→ **Exercise requirements**
Find the lines of the listing that contain the string "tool", and return them.

→ **Exercise data**

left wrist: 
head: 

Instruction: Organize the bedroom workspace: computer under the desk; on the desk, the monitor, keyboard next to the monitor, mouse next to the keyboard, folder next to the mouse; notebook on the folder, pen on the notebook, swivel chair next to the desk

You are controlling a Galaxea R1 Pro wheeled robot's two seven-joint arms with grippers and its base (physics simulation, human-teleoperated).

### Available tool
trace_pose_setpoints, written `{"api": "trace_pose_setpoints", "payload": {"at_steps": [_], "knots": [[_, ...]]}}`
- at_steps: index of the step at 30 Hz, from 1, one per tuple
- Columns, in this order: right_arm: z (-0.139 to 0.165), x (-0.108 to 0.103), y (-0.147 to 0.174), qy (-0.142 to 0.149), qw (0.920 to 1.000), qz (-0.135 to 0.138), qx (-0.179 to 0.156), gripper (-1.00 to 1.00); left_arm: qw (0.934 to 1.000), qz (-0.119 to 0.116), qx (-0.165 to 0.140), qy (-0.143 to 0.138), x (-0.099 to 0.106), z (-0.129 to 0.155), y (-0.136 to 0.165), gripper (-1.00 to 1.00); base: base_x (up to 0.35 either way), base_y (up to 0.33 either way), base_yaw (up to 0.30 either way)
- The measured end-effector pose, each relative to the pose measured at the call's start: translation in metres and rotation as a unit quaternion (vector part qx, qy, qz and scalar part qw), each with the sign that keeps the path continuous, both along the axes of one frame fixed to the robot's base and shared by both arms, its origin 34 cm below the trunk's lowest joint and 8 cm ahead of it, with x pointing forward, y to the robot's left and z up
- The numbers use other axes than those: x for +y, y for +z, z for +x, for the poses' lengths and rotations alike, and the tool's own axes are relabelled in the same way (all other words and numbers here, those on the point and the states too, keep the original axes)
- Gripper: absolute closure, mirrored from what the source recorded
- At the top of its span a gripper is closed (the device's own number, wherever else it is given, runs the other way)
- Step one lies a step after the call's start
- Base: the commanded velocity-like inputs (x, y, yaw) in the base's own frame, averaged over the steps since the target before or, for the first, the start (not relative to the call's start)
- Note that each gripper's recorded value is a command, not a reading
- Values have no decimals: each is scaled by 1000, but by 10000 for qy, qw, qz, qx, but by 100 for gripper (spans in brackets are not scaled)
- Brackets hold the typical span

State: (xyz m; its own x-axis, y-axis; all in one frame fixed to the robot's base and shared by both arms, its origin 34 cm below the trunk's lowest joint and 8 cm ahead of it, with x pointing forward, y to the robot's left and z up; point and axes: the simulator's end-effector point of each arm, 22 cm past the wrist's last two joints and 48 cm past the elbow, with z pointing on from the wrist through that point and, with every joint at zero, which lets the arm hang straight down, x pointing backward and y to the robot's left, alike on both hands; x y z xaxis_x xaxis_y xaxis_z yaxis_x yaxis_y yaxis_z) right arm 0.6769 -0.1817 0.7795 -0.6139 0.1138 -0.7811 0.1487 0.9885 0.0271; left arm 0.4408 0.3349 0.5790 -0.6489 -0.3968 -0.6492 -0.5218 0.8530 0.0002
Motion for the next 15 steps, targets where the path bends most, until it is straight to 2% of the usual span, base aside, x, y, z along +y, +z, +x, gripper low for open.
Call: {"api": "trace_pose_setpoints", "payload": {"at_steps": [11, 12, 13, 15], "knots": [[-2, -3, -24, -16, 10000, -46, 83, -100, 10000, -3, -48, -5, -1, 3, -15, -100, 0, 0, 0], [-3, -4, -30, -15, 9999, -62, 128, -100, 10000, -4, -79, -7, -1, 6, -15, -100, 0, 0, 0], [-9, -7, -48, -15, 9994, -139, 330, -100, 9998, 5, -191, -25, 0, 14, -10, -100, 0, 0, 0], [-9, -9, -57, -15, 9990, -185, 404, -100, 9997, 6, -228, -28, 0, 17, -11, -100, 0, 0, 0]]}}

→ **Solved problem**
### Available tool
- The numbers use other axes than those: x for +y, y for +z, z for +x, for the poses' lengths and rotations alike, and the tool's own axes are relabelled in the same way (all other words and numbers here, those on the point and the states too, keep the original axes)

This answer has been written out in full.